Arianna si strinse nelle spalle. Era arrivata alle olimpiadi e aveva vinto una medaglia di bronzo, poi, quando era nata Marta, aveva deciso di dedicarsi ad altro; le gare la tenevano troppo lontana dall’altra sua passione: fare la mamma.

“Mamma mia, quanto tempo è passato da quando abbiamo fatto squadra, eh? Che anno era?”

“Sono passati vent’anni” precisò Arianna. Mentre la bambina andava a cambiarsi nello spogliatoio le due donne rimasero a chiacchierare e si scambiarono racconti di ricordi e piccoli aneddoti.

“Oh, Riccardo! Scusami, Arianna, mi sa che è arrivato il mio passaggio. Comunque ci vediamo la prossima settimana, vero?” disse l’allenatrice andando nello spogliatoio riservato, quando vide il fratello entrare dalla porta.

“Arianna Secri?” L’uomo che si avvicinò a lei, porgendole la mano era molto diverso dal ragazzino che si ricordava Arianna: era alto, con i capelli tagliati cortissimi e un accenno di barba. “Vittoria ci ha parlato di te per tantissimo tempo. So che sei andata alle olimpiadi…”

Arianna gli strinse la mano, stupita che lui si ricordasse di lei e sapesse così tante cose. Riccardo, allo sguardo stranito di lei rise e disse: “Vitto ti ammirava tantissimo, diceva che eri la più brava. Quando è tornata dopo l’infortunio, si lamentava di quanto fosse tutto diverso senza di te”. La ragazza si sentì arrossire sulle guance, se c’è una cosa che la popolarità non cura, è la timidezza. Soprattutto la timidezza che si ha nei confronti di un ragazzo per cui il tuo cuore aveva battuto così forte da bambina.

Dopo dieci minuti di chiacchiere leggere, Arianna disse che doveva andare in cerca della figlia e si dileguò.
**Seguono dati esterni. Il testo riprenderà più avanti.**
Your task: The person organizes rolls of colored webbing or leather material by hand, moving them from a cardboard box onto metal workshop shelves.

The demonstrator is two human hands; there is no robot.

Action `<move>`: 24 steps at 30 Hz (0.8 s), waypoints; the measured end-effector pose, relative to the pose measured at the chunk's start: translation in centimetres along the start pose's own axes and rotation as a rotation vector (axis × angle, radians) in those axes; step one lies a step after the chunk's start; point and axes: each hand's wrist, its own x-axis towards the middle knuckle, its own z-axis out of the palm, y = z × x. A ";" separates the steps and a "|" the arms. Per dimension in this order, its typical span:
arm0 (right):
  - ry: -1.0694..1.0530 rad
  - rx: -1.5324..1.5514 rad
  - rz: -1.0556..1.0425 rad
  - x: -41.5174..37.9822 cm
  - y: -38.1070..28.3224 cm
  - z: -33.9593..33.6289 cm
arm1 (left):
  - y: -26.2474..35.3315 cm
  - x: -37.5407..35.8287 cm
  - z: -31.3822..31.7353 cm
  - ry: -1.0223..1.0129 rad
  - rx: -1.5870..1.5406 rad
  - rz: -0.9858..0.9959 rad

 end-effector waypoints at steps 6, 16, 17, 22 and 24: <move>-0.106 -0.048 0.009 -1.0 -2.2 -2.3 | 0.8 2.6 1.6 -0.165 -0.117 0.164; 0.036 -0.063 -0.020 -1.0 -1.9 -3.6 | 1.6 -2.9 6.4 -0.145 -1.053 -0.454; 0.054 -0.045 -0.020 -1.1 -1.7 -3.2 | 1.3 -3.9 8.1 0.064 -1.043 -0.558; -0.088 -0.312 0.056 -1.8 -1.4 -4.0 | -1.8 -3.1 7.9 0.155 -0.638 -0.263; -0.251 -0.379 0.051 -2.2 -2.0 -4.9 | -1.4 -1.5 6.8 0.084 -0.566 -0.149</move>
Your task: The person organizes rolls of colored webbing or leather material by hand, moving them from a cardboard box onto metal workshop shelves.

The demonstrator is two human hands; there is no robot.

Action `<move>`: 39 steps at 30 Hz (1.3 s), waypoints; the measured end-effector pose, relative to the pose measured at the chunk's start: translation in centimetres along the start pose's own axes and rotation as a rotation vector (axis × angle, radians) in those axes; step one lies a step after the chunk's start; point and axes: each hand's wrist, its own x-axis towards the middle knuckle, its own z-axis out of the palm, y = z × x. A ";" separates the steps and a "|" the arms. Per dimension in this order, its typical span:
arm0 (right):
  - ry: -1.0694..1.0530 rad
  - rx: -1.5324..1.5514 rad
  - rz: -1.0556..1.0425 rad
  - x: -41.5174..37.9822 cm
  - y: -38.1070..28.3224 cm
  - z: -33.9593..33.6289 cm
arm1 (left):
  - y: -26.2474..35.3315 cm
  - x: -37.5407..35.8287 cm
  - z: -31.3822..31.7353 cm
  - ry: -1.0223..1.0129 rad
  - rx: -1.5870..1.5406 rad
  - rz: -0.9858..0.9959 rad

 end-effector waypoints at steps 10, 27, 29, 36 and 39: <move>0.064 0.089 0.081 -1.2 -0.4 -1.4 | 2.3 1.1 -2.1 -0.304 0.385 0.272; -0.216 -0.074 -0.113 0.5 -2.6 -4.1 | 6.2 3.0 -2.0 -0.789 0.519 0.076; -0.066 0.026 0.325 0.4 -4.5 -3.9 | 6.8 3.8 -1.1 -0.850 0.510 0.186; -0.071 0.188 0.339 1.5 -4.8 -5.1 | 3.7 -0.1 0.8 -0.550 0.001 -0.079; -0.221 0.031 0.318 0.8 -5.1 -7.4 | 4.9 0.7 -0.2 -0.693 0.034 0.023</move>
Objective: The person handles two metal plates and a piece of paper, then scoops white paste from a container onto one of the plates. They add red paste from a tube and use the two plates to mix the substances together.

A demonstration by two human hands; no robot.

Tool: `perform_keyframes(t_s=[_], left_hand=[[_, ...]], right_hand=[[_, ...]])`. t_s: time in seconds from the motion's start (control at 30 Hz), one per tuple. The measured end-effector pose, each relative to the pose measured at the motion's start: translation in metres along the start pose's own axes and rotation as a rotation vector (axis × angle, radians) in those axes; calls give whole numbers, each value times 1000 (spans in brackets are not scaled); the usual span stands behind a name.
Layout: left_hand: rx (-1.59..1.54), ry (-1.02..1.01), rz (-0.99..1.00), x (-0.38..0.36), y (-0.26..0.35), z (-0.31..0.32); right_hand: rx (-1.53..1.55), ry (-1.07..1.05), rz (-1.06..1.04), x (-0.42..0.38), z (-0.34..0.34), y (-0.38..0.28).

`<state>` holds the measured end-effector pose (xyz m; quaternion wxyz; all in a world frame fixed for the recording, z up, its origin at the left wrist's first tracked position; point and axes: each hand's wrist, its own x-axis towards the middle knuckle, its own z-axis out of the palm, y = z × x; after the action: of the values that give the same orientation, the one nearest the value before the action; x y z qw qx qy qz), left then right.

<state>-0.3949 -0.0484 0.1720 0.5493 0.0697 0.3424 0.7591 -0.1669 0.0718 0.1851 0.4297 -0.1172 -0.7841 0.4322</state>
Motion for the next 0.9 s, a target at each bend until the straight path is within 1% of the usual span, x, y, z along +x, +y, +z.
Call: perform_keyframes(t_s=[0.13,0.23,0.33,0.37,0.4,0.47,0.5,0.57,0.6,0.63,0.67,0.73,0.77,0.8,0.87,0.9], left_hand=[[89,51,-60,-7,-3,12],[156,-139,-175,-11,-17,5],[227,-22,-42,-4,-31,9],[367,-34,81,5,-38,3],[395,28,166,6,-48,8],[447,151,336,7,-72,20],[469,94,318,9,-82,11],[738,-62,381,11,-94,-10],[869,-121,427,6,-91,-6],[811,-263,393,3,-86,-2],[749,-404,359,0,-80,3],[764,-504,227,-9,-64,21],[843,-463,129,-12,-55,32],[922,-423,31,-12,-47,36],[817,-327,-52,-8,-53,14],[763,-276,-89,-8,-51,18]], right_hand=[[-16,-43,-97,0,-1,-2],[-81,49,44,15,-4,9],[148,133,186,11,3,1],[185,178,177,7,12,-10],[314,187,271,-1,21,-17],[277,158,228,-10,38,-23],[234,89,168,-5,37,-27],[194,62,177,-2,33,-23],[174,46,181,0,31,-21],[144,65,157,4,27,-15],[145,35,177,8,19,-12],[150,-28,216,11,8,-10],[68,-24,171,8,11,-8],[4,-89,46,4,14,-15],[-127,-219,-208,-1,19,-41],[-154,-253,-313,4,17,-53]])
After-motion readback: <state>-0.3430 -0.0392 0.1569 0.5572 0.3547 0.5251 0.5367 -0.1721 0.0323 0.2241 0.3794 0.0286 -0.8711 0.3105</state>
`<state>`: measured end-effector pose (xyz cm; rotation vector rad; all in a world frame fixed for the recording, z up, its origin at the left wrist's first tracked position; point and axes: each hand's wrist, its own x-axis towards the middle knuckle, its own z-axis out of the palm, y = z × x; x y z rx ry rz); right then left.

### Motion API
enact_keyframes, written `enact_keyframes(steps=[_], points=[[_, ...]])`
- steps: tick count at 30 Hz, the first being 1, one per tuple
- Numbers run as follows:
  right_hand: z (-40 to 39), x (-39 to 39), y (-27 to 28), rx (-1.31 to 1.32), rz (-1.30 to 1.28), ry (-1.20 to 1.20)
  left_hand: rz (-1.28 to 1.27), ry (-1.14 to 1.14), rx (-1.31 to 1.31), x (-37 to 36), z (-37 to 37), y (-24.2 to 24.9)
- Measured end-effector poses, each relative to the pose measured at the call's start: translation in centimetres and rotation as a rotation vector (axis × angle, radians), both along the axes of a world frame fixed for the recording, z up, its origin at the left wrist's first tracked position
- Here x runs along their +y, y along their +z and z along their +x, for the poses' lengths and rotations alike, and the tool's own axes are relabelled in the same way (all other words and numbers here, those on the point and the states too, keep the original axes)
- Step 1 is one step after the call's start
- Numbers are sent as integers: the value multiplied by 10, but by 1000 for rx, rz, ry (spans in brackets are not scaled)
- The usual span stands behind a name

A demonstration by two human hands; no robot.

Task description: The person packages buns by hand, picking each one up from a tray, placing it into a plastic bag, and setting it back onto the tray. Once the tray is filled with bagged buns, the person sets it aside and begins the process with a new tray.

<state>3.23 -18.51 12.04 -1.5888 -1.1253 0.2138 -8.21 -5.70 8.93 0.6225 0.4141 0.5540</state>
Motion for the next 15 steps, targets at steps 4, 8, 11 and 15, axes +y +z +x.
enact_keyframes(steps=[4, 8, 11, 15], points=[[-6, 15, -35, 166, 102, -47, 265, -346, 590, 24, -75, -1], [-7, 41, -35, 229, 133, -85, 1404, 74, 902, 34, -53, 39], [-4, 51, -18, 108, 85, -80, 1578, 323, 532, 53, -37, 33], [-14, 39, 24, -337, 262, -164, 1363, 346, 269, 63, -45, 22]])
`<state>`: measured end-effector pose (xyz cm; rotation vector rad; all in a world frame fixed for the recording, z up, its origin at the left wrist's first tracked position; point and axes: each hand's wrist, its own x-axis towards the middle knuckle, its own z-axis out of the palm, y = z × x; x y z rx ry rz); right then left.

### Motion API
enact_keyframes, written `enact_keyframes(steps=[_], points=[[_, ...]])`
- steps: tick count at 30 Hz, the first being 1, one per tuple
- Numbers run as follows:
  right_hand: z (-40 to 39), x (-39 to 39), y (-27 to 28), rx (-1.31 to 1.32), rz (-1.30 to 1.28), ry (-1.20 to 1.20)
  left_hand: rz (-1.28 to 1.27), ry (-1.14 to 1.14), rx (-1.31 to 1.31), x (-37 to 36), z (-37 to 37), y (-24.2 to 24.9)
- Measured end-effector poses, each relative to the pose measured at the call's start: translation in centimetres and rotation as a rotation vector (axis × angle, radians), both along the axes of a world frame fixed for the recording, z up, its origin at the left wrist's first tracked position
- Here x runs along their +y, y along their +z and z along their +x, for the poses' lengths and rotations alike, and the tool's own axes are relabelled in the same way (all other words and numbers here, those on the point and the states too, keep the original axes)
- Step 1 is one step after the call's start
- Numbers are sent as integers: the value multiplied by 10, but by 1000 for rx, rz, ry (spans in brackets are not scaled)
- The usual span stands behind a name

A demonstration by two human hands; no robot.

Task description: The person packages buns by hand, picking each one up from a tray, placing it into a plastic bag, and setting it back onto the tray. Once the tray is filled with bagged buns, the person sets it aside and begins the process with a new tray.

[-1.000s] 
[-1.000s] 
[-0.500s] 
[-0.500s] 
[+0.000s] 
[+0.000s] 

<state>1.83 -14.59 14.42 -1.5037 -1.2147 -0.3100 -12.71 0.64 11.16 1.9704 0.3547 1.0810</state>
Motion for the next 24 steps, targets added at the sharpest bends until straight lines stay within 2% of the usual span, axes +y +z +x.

Il suo cuore batteva ancora forte e le sue guance erano di nuovo rosse, ma il sentimento che provava ora era diverso da vent’anni prima: la tenerezza di un’emozione primitiva le riempiva il cuore e il desiderio di sentirsi ancora leggera come quella bambina le lasciava una malinconia struggente addosso.

Con quella sensazione strana tornò a casa con Marta.

***

“Oggi la mamma parlava con un signore…” confidò Marta al papà mentre stavano apparecchiando, dopo avergli raccontato della sua nuova insegnante di ginnastica, che la mamma conosceva perché erano state in squadra insieme.

“Chi?” le chiese lui. “Il papà di qualche bambina?” La piccola scosse la testa prendendo le posate.

“No, non è un papà che conosco. Ilaria diceva che è il fratello di Vittoria, la nuova allenatrice.”

“Uh. La tua allenatrice si chiama Vittoria? Ed era in squadra con la mamma?” L’uomo corrugò la fronte mentre la piccola, con la stessa smorfia sul viso annuiva.

“Arianna!!”

“Sì, Andrea?” Quando sua moglie uscì dalla doccia con un asciugamano sui capelli le andò vicino.

“Non è che oggi hai visto un certo Riccardo? Un certo Riccardo di cui ti sei innamorata quando eri una ragazzina?”

Arianna rise: suo marito sapeva del suo primo amore e sembrava proprio geloso.

“Sì. Un certo Riccardo di cui il mio splendido marito mi ha svelato il nome quando ancora non lo conoscevo.”

Il primo amore non si scorda mai. Ti fa ricordare che c’è un modo innocente di guardare il mondo e di sentirsi in continuazione a fare acrobazie sulla trave.

Ma lei non aveva più bisogno di Riccardo per sentirsi leggera e volteggiare. Si alzò sulle punte e baciò le labbra di Andrea, il suo ultimo amore.

 

***Racconto di fantasia, ogni riferimento a fatti o persone è puramente casuale***

 

***Eccomi con un altro contest. Questa volta è 'PRIMO AMORE' e mettere il numero 20 nella storia. Spero che vi sia piaciuta.